### [TASK REQUIREMENTS]
Copy every line in the records below that contains the word "robot".

### [MATERIAL FOR THIS EXERCISE]
%%
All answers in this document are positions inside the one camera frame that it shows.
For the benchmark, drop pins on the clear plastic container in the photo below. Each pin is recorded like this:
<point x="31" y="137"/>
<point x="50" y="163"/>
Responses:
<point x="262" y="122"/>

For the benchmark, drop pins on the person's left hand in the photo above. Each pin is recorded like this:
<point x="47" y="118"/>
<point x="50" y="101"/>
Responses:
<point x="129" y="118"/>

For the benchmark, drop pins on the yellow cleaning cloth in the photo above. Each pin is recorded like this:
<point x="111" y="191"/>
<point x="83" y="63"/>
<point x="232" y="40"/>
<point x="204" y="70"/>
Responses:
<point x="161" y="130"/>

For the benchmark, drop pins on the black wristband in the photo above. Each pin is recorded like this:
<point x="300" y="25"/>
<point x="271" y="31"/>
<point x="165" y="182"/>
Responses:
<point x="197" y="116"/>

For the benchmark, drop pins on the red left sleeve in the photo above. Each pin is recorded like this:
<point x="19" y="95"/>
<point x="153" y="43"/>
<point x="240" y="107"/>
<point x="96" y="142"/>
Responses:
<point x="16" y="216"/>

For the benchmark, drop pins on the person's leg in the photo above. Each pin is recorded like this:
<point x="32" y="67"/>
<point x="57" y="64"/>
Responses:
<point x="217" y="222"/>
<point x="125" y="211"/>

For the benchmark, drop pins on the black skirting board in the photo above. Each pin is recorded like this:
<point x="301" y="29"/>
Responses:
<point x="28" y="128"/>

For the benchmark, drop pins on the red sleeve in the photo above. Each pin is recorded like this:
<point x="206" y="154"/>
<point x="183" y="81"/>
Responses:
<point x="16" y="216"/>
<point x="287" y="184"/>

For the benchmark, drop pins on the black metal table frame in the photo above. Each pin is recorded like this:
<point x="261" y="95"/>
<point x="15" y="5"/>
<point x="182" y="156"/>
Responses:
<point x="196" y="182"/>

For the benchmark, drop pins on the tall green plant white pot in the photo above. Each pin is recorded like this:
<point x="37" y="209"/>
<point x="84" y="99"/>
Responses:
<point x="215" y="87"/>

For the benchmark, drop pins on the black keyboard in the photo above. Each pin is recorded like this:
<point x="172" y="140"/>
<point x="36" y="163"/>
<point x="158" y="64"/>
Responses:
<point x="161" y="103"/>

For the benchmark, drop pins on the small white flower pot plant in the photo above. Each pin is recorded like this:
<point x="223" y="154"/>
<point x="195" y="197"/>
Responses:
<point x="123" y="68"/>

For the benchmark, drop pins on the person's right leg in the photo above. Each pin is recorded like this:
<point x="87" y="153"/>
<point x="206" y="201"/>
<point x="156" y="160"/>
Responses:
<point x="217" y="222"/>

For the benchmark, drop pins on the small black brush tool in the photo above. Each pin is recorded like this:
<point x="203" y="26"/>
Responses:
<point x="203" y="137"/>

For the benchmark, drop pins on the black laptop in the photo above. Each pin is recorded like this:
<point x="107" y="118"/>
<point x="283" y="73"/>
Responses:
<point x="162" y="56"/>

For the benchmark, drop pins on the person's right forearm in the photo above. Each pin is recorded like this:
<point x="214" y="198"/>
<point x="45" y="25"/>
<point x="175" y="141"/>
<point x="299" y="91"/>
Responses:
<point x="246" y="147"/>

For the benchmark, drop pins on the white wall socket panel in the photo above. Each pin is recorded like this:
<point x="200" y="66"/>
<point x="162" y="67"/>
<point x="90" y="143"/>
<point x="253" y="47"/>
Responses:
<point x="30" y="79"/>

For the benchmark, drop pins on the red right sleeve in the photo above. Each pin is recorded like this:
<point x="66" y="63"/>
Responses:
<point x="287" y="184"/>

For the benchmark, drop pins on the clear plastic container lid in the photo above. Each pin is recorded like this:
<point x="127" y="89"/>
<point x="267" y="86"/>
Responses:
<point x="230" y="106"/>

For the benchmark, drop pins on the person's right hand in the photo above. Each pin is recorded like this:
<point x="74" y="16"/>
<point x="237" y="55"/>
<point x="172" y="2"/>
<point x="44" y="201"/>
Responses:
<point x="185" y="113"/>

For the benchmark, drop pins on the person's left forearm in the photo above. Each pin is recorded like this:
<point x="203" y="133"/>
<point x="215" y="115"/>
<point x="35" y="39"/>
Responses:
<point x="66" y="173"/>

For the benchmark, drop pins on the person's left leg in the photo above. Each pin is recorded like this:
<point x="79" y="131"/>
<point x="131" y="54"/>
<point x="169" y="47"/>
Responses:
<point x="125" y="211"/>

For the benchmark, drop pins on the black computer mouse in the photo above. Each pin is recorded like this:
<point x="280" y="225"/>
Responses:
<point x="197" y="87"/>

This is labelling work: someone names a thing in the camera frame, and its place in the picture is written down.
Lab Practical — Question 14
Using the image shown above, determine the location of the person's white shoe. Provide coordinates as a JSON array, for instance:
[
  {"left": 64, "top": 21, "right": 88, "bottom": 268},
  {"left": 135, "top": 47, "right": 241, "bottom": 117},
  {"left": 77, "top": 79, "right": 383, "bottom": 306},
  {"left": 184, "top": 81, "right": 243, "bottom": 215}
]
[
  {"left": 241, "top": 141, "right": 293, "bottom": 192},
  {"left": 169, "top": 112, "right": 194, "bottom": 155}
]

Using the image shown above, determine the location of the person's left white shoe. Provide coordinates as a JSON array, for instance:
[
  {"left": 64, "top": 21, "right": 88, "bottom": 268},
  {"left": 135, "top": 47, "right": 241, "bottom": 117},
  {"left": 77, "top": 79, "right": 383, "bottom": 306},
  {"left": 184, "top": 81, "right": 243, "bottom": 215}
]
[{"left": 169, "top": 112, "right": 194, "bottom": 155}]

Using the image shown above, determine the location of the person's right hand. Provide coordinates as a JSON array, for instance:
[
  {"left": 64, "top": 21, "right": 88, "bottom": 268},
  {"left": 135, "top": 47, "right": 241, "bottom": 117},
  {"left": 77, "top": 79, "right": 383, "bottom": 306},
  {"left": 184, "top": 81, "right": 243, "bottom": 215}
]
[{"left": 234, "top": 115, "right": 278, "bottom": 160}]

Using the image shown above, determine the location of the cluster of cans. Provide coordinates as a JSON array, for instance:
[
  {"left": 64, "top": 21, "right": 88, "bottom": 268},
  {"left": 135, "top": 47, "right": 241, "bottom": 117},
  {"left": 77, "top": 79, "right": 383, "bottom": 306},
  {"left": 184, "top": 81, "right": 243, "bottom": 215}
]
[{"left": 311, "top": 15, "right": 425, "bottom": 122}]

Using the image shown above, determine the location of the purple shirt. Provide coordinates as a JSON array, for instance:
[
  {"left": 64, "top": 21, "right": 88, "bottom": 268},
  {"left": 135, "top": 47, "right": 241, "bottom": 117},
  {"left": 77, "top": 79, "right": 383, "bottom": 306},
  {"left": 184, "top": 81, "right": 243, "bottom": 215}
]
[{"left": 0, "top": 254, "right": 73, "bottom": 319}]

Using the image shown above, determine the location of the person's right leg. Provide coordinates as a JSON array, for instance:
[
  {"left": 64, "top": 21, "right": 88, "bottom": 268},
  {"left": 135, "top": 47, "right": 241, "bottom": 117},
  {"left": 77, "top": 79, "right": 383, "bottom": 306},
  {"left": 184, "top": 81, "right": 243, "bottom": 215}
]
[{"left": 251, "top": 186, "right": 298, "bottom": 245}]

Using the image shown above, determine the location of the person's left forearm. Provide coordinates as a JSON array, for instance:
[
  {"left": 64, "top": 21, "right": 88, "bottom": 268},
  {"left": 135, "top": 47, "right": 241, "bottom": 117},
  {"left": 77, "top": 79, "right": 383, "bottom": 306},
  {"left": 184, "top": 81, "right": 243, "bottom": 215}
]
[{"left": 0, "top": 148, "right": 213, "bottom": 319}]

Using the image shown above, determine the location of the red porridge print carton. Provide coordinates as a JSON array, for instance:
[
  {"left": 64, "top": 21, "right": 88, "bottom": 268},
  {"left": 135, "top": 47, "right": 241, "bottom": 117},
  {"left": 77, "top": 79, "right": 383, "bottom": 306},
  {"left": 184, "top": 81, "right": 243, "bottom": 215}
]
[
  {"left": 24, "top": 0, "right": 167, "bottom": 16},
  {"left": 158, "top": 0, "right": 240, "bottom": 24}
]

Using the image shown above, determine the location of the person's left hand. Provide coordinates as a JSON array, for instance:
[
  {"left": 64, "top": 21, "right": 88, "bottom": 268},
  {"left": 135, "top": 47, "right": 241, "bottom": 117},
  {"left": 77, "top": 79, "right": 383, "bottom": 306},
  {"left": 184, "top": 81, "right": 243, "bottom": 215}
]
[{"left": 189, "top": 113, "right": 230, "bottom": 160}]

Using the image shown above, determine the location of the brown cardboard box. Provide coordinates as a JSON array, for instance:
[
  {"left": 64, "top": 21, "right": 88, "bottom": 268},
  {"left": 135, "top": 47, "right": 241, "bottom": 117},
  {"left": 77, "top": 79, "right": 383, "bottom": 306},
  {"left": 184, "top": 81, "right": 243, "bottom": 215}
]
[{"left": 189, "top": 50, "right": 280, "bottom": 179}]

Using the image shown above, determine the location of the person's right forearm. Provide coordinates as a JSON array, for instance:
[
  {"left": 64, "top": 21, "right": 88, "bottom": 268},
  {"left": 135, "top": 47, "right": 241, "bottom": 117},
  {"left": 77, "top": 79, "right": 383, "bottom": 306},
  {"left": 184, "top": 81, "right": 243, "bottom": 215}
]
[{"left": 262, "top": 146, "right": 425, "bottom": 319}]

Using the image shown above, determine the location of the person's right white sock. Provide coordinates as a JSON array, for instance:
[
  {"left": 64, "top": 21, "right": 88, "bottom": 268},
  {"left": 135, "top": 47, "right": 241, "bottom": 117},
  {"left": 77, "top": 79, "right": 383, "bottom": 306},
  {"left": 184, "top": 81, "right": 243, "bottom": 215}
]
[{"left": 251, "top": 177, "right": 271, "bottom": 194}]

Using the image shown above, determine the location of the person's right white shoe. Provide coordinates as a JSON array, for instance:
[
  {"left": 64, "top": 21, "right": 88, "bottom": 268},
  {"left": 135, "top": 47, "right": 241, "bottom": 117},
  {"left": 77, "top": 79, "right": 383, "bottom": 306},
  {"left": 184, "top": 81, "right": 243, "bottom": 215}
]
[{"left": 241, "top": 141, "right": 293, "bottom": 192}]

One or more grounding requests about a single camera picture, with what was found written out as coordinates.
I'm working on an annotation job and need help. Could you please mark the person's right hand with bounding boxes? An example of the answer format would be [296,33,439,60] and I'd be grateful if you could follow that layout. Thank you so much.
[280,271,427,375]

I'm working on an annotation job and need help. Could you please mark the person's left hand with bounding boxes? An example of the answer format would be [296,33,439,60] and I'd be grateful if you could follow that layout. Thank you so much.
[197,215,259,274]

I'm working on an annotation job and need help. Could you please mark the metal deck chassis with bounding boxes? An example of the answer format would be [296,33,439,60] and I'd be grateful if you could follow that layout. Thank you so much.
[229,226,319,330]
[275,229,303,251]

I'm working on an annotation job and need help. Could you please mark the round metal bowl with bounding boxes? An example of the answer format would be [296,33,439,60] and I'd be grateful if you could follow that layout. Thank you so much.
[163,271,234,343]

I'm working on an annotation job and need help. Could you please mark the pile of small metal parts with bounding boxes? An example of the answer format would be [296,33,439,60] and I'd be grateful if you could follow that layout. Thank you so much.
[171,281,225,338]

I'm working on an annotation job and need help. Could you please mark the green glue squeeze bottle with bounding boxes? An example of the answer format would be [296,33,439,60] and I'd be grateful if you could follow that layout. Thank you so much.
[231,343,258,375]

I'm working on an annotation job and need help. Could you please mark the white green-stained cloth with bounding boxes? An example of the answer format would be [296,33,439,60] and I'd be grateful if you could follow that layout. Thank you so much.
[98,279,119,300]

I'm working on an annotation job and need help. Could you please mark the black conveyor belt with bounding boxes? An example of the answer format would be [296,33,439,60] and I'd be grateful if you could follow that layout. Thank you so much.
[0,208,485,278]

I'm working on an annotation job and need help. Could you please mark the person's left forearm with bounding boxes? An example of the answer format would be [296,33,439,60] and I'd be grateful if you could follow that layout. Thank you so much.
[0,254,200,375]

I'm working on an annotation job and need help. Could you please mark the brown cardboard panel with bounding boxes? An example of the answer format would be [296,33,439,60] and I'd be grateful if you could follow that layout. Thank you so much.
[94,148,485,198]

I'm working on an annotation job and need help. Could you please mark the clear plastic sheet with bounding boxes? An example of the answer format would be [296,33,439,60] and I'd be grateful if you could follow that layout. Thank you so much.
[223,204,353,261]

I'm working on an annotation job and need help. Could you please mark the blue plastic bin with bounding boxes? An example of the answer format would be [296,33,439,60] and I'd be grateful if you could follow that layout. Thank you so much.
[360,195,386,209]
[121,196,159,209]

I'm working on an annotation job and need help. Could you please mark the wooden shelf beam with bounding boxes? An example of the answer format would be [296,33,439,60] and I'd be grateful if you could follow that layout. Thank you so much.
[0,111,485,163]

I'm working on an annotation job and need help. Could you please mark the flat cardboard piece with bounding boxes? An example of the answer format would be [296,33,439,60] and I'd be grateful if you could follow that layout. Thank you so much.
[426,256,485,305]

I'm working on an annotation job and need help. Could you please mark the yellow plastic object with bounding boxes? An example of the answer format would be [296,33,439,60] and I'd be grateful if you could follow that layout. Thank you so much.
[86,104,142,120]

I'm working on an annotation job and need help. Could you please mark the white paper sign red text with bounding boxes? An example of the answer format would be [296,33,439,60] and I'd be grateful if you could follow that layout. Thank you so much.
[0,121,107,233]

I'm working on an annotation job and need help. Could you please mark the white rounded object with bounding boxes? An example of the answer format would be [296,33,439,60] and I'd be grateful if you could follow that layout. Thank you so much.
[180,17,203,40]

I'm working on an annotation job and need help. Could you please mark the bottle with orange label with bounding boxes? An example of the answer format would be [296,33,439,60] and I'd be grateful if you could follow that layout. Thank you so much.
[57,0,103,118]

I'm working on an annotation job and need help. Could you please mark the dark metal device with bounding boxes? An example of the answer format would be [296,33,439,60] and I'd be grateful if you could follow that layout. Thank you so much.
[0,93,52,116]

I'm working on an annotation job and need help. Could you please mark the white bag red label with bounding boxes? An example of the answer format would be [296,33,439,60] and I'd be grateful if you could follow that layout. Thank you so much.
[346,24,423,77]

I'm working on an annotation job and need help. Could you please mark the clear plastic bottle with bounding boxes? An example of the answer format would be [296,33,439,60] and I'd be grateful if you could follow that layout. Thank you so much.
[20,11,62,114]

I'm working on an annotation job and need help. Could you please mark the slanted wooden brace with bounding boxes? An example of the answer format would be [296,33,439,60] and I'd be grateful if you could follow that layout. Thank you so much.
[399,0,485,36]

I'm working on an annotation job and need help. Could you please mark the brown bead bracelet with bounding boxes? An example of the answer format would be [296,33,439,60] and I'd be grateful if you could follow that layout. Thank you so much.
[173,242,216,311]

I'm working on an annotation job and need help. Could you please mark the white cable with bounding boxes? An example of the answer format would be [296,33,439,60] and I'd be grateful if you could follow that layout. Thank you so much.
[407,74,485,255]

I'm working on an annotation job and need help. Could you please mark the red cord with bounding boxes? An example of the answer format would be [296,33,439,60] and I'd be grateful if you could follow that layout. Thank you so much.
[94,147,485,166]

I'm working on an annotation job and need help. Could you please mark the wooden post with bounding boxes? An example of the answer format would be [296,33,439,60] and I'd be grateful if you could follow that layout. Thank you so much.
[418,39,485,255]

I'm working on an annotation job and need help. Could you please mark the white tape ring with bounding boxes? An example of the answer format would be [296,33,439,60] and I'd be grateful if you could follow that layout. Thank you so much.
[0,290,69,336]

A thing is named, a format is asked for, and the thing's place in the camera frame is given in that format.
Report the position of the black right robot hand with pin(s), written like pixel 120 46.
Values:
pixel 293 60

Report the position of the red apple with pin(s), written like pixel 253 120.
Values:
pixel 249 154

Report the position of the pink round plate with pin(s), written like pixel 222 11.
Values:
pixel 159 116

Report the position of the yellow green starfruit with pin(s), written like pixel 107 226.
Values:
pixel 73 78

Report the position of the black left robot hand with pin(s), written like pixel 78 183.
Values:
%%
### [ANSWER TO THIS TASK]
Report the position of the black right robot hand with pin(s), written like pixel 120 46.
Report the position of the black left robot hand with pin(s), written like pixel 78 183.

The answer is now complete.